Diabetes, in turn, leads to a whole host of health risks: heart disease, stroke, kidney disease, and non-fatal but still unpleasant symptoms like loss of eyesight, pain and numbness in the limbs, and nasty ulcers.
Heart Arrhythmias
"Arrhythmia" means erratic rhythm, meaning your heart sometimes skips a beat. Many people live with heart arrhythmias of some sort, but the low oxygen levels that untreated sleep apnea brings can aggravate the problem. This is likely the cause of sleep apnea sufferers dying from sudden heart attacks in bed.
Diagnosing Sleep Apnea
If you suspect you have sleep apnea, your primary care physician is the first stop. They either diagnose you themselves or send you to a sleep clinic specializing in that.
The easiest way to diagnose sleep apnea is to take an at-home sleep test. These involve attaching sensors to yourself that monitor your breathing and oxygen levels, which are a little awkward but relatively unobtrusive. Then you go to sleep as normal and take the device back to the clinic the next day for analysis.
If the diagnosis is unclear, the clinic calls you in for an on-site test, where they hook you up to a bunch of sensors that track activity in your brain, heart, lungs, and limbs as you sleep. You'll likely go through this if you have central sleep apnea, but home testing alone often detects obstructive sleep apnea.
How Do You Fix Sleep Apnea?
Because there are multiple sleep apnea causes, sleep apnea treatments come in many forms too. Once you've got an official diagnosis, you can work with your doctor on the best treatment plan for your life. Such plans usually involve one or more of the following.
Lifestyle Changes
Here is yet another reason to lose weight, quit smoking, and cut drinking. It's not fun, but such changes help with sleep apnea and many other health problems.
Another more specific change to sleep apnea is changing your sleeping position. Obstructive sleep apnea is more likely if you're lying on your back, so learning to sleep on your side can offer improvement.
Devices
The most common device to treat obstructive sleep apnea is the continuous positive airway pressure (CPAP) machine. To use it, you put a mask over your nose and mouth connected by tube to a gizmo that increases the pressure on the air you breathe in, keeping your airway open.
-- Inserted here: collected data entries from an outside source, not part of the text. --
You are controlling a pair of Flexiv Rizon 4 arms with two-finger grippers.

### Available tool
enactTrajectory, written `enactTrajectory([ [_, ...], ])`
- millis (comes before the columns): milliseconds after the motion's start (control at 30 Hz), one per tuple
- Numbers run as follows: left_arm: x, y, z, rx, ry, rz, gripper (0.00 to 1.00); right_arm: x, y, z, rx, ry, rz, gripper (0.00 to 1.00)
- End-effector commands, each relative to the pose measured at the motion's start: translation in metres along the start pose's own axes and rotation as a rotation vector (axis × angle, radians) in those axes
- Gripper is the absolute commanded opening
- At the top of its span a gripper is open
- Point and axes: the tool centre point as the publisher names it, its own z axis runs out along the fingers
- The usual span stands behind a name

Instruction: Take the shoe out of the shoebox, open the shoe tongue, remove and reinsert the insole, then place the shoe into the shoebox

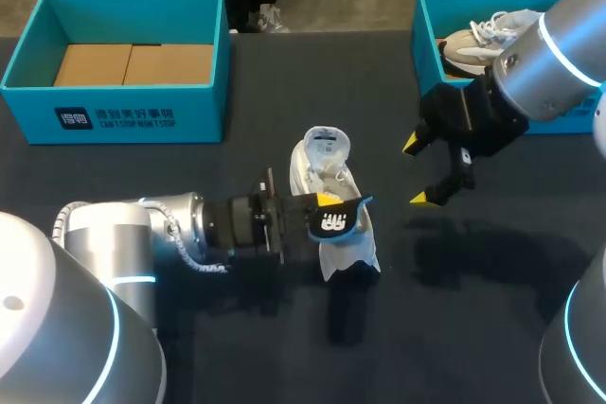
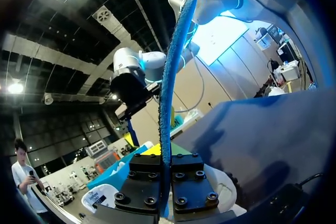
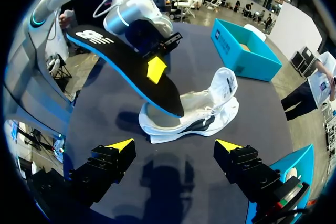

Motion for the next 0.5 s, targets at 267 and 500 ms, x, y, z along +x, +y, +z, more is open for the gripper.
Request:
enactTrajectory([
  [267,0.009,-0.012,-0.004,0.0,-0.008,-0.017,0.0,-0.001,0.0,0.002,0.0,0.0,-0.001,1.0],
  [500,0.014,-0.011,-0.007,-0.022,-0.002,-0.014,0.0,-0.001,0.0,0.002,0.0,0.0,-0.001,1.0],
])
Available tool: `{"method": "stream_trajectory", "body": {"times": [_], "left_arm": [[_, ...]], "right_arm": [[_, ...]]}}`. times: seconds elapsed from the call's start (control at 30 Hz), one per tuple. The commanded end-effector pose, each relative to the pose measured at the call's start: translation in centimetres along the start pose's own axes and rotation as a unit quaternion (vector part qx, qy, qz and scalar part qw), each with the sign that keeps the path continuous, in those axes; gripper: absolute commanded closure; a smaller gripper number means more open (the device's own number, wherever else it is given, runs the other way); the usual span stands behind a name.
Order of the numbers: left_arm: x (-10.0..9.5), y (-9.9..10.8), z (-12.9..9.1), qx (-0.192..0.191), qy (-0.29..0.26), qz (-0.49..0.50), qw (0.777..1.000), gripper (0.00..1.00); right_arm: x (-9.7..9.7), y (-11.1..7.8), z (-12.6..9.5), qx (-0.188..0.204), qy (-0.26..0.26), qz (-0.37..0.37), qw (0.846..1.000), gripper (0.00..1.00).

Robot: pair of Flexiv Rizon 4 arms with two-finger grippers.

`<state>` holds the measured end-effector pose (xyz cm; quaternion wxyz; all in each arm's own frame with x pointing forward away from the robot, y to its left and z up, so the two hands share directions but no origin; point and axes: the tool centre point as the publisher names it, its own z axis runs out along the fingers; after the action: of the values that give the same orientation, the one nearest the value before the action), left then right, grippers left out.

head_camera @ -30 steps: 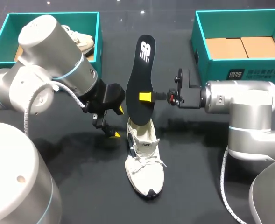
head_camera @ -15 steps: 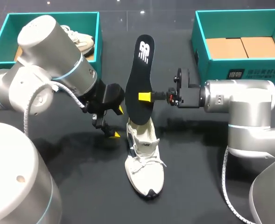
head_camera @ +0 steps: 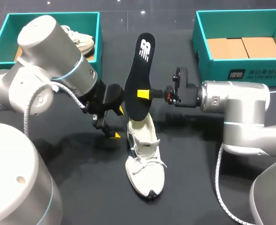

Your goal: Take the shoe out of the shoebox, open the shoe tongue, remove and reinsert the insole, then place the shoe into the shoebox

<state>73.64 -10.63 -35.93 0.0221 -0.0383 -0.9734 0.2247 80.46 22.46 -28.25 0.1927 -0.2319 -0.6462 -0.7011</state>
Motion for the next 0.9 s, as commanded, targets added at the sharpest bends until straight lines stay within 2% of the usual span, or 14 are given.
{"method": "stream_trajectory", "body": {"times": [0.03,0.53,0.9], "left_arm": [[0.0,0.1,0.0,0.000,0.000,0.000,1.000,0.00],[0.0,0.1,0.0,0.000,0.000,0.000,1.000,0.00],[0.0,0.1,0.0,0.000,0.000,0.000,1.000,0.00]], "right_arm": [[-0.3,-0.6,-0.1,-0.008,0.004,-0.002,1.000,1.00],[0.4,-1.0,-1.1,-0.023,0.015,-0.029,0.999,1.00],[1.0,-1.5,-1.1,-0.006,0.013,-0.025,1.000,1.00]]}}
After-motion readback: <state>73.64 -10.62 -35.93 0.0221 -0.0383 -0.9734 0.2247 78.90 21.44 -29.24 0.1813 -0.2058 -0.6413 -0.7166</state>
These are usually quite effective, but getting used to sleeping while hooked up to one takes some time. If you can't get comfortable with a CPAP machine, less intrusive devices, and oral appliances are also available. They aren't always as effective, though.
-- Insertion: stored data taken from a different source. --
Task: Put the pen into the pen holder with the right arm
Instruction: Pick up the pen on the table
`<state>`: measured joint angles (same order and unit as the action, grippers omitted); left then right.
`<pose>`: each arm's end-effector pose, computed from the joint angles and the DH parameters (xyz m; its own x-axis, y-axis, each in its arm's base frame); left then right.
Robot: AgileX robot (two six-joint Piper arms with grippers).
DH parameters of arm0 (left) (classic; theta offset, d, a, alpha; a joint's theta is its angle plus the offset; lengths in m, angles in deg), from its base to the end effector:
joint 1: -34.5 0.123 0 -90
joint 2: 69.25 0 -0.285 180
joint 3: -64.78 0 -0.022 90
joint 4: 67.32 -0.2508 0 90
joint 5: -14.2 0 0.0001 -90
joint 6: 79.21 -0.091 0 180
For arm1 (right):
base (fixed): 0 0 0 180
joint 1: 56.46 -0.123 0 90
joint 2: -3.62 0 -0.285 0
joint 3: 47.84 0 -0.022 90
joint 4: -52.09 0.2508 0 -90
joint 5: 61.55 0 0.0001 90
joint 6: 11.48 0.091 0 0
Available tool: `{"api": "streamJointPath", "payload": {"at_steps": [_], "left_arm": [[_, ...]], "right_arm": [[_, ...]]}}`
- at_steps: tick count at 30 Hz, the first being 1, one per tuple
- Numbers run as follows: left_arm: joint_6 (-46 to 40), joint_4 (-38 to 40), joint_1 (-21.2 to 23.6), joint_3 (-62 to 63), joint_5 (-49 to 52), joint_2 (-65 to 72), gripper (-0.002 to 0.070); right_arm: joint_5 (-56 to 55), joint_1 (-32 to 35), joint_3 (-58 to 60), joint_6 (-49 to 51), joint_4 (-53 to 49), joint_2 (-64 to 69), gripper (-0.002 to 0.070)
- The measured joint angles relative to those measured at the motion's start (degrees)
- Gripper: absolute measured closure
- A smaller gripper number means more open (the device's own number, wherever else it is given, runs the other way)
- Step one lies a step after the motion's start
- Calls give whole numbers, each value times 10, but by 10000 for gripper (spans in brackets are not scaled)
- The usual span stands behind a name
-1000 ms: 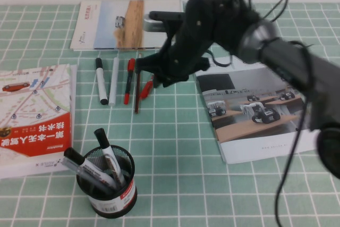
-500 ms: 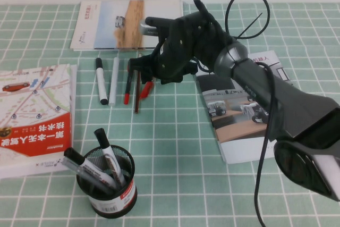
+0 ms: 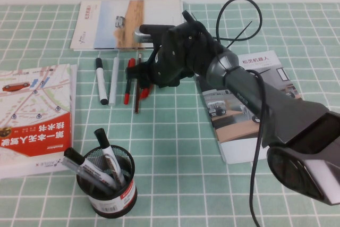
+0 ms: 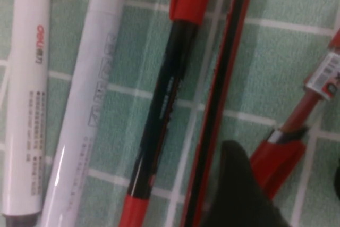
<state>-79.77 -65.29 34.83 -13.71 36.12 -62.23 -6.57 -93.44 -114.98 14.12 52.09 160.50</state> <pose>0.0522 -0.0009 0.1721 -0.2994 -0.0248 -0.9538 -0.0001 0.9997 -0.0260 0.4516 0.3400 0.1837 -0.8480 -0.0977 -0.5209 -0.2607 0.9326 0.2496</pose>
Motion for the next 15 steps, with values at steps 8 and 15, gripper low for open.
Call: {"api": "streamJointPath", "payload": {"at_steps": [8, 15], "left_arm": [[0, 0, 0, 0, 0, 0, 679], [0, 0, 0, 0, 0, 0, 679]], "right_arm": [[27, -8, -5, -12, -39, 3, 341], [60, -8, -7, -29, -54, 3, 509]]}}
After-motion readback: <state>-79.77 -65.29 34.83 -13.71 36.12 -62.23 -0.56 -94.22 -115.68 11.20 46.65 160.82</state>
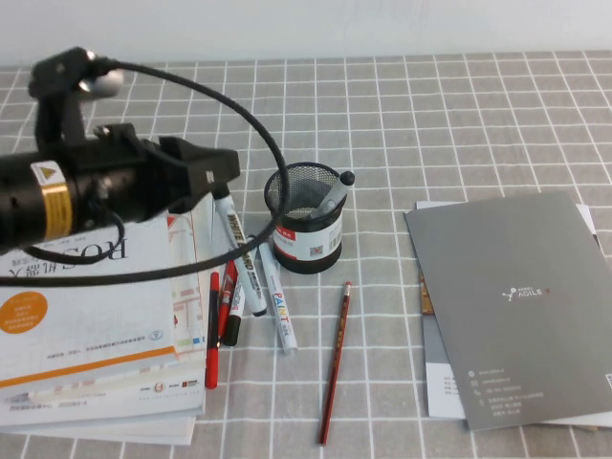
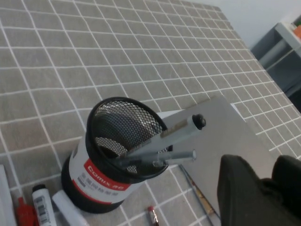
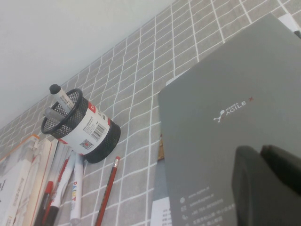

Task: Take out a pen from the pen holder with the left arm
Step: 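Take a marker out of the pen holder and lay it on the table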

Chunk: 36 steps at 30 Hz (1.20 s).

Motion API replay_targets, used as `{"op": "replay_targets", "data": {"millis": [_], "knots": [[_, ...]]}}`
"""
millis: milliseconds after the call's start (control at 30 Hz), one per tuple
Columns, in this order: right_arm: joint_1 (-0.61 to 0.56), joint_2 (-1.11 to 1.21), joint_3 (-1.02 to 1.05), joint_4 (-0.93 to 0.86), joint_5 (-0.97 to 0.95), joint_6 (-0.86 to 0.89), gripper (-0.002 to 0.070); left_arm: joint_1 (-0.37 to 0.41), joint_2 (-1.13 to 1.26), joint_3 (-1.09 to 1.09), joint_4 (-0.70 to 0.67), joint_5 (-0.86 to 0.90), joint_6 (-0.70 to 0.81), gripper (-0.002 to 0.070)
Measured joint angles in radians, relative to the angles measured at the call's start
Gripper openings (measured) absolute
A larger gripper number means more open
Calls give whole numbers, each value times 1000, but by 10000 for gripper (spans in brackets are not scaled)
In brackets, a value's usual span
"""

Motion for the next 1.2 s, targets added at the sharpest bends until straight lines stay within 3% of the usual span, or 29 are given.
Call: {"op": "replay_targets", "data": {"millis": [333,533,700,867,1033,1200], "knots": [[0,0,0,0,0,0,-13,4,45,0,-177,23,171,106],[0,0,0,0,0,0,-13,56,105,35,-295,-43,203,106],[0,0,0,0,0,0,-13,91,170,57,-314,-91,217,106],[0,0,0,0,0,0,-13,92,183,57,-374,-47,340,106],[0,0,0,0,0,0,-13,92,184,57,-648,76,579,106],[0,0,0,0,0,0,-13,45,185,57,-1129,349,1139,106]]}}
Central sleep apnea sufferers also often use CPAP machines but can benefit from machines delivering oxygen to the lungs.
Surgery
Surgery is a last-resort option for sleep apnea. As noted earlier, some people are just unluckily born with a mouth and throat shape that makes them vulnerable to obstructive sleep apnea.
Depending on precisely what the issue is, such surgeries might involve paring back or shrinking throat tissue, repositioning the jaw, and in the extreme case opening a breathing hole in your neck. Some promising implants are under development, but they're still unproven treatments.
Medications
There are no medications for obstructive sleep apnea, but central sleep apnea sometimes benefits from drugs that seem to help stimulate the dormant breathing impulses in the brain. Your doctor might adjust medications you're already taking that worsen sleep apnea, such as opioids.
Dreaming of a Cure
If your sleep apnea is mild to moderate, lifestyle changes alone might take it out of your life for good. Don't avoid treatment just because you're afraid that you won't be able to lose weight or quit smoking — everyone in medicine knows how incredibly difficult that is. Sometimes, it's not due to your behavior at all. Central sleep apnea is especially tricky because the cause is often an incurable or unknown disease.
However, it's possible to manage sleep apnea and lead a normal life even if you can't make it completely go away. Management through CPAP devices and other treatments that improve your sleep boosts your mental and physical health in many ways. If you think you might have sleep apnea, don't hesitate — go check it out!